Romantic literature on the “easy” tropical life leaves out the skin cancers, rodent ulcers, dengue fever, filaria, malaria, chronic bowel and skin disease and the constant battle with rampant growth that is an everyday experience at Latitudes 0-25°.
That, and the pythons, ticks, termites, rain, mould and lethargy caused by heat exhaustion. With the increasing loss of atmospheric ozone, it is folly for fair or red-haired Europeans to expose bare skin to the tropical sun – a cause of skin cancer in Australia and “haole rot” (a form of fungal bleaching of the skin) in Hawaii.
Humid heat induces a lethargy compounded by chronic illness in many populations.

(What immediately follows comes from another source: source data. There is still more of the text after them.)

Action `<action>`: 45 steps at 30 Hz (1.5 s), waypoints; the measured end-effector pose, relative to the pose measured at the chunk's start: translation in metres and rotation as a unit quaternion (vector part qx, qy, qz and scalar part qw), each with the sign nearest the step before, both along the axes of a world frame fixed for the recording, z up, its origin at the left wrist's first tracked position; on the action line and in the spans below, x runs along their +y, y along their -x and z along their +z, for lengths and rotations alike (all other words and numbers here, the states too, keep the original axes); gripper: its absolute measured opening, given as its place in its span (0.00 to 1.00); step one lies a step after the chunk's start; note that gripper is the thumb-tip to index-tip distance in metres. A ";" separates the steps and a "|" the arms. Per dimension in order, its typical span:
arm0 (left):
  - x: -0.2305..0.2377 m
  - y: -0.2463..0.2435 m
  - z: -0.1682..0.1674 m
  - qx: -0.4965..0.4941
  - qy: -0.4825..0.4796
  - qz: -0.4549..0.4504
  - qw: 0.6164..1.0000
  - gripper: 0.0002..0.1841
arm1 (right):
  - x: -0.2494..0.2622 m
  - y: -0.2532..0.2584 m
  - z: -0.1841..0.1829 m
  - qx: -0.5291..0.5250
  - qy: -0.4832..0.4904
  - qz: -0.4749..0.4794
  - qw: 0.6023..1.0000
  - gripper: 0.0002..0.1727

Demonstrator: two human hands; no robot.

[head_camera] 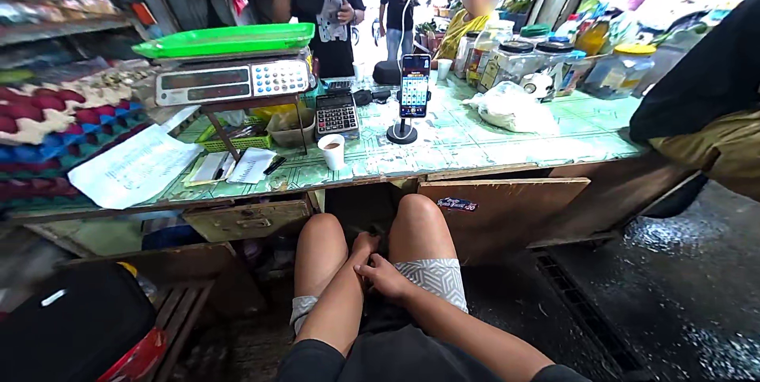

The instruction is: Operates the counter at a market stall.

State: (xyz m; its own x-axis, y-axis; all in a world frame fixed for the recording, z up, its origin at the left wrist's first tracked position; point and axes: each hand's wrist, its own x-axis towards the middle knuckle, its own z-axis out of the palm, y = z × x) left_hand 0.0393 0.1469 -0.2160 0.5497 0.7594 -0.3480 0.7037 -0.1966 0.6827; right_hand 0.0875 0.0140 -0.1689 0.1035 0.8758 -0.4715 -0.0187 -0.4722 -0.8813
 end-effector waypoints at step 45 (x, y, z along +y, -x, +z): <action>-0.006 -0.020 0.026 0.041 0.058 0.077 0.995 0.23 | 0.002 -0.003 -0.002 -0.028 -0.003 0.011 1.000 0.43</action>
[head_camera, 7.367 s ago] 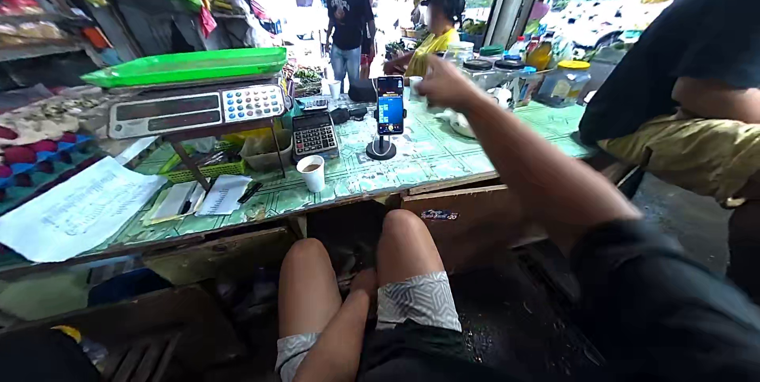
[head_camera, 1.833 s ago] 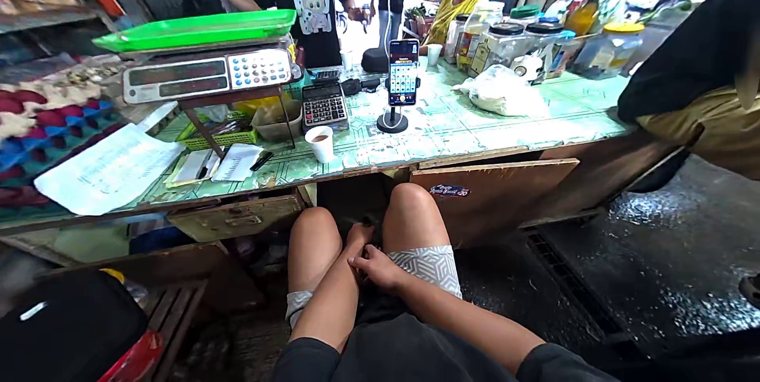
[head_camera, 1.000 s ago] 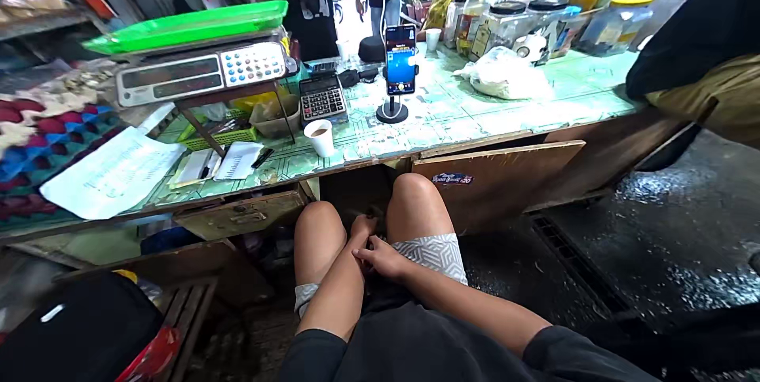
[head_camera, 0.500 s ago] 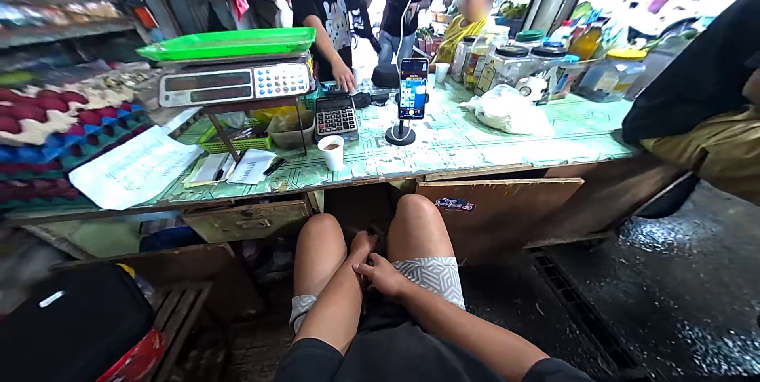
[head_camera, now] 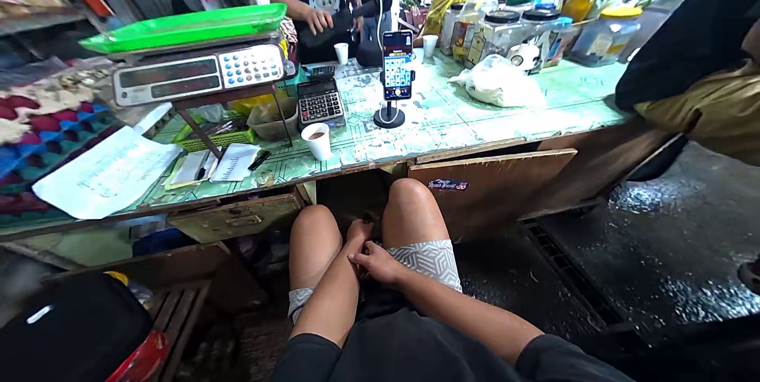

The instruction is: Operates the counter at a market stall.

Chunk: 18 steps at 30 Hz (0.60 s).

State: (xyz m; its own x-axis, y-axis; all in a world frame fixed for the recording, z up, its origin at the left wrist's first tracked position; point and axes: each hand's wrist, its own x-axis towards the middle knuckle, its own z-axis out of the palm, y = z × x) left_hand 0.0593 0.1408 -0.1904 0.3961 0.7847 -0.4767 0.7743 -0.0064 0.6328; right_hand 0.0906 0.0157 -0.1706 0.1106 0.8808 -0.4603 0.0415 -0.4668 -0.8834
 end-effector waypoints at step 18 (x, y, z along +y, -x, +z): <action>0.022 -0.002 -0.046 0.003 -0.014 -0.001 1.000 0.23 | -0.002 0.002 0.000 0.012 0.002 -0.008 1.000 0.42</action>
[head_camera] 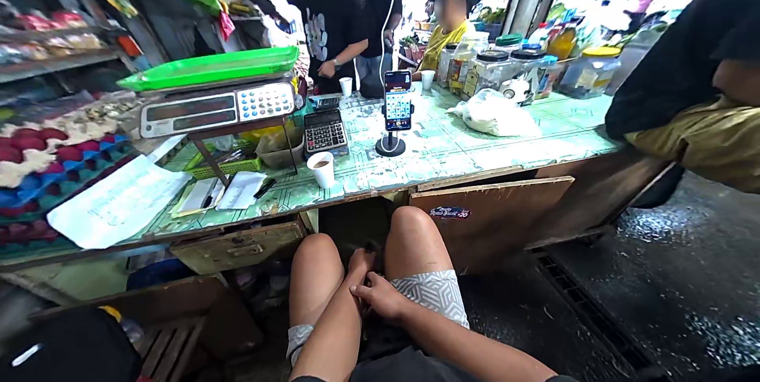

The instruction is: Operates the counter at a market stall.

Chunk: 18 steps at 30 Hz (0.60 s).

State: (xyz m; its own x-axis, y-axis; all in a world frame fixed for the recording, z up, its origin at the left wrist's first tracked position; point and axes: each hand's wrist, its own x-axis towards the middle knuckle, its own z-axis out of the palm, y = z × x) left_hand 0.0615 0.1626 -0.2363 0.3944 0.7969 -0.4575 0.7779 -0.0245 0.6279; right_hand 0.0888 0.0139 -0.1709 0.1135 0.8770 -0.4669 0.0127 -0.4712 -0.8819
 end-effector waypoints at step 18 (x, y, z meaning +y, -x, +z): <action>0.001 0.005 0.009 -0.058 0.007 0.028 0.998 0.21 | -0.003 0.003 0.004 -0.048 -0.017 0.014 0.999 0.51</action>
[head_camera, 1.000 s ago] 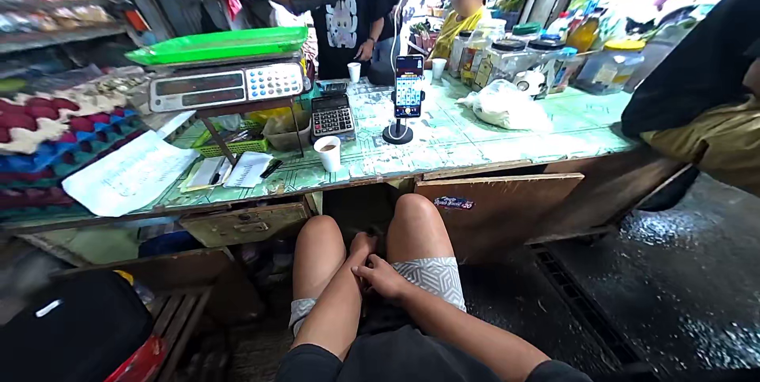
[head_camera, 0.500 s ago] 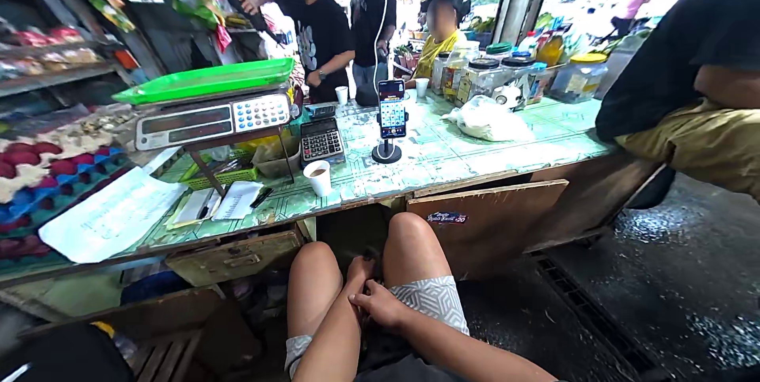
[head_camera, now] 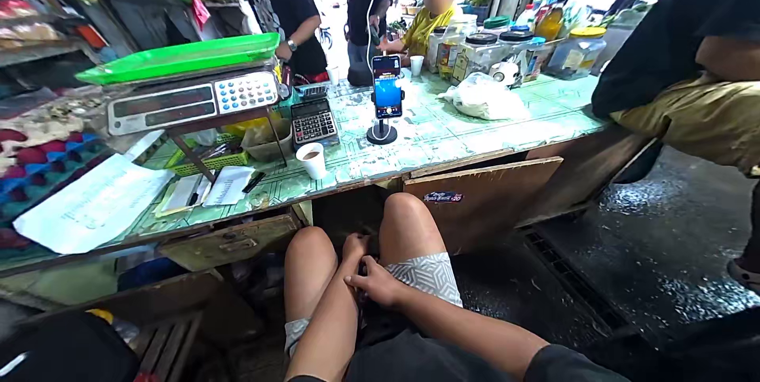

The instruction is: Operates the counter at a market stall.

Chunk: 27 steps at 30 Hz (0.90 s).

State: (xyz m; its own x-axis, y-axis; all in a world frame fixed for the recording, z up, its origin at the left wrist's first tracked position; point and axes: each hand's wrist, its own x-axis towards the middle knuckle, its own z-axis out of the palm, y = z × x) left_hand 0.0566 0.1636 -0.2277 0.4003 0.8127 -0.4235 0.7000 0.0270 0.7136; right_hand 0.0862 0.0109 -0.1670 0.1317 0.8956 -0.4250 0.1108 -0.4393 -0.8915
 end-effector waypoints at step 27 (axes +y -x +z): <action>-0.031 0.041 0.055 -0.232 0.145 0.045 0.961 0.18 | 0.082 -0.222 0.181 0.028 -0.323 -0.219 0.920 0.22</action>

Waterborne and mosquito-transmitted diseases are almost impossible to totally control, given the aerial reservoirs of water developed by palms and bromeliads.
In houses, induced cross-ventilation and careful construction for mosquito control are essentials, as are plant systems based on a tree species polyculture; the two combine very well to reduce climatic extremes.
We can largely emulate the tropical forests themselves in our garden systems, establishing a dominant series of legumes, palms and useful trees with a complex understory and ground layer of useful herbaceous and leguminous food and fodder plants; vines and epiphytes can complex this situation as it evolves.
In the wet-dry tropics, more open palm polyculture is appropriate; the excesses of heat, light and rain are best modified by an open canopy of palm fronds and the fern-like leaves of tree legumes.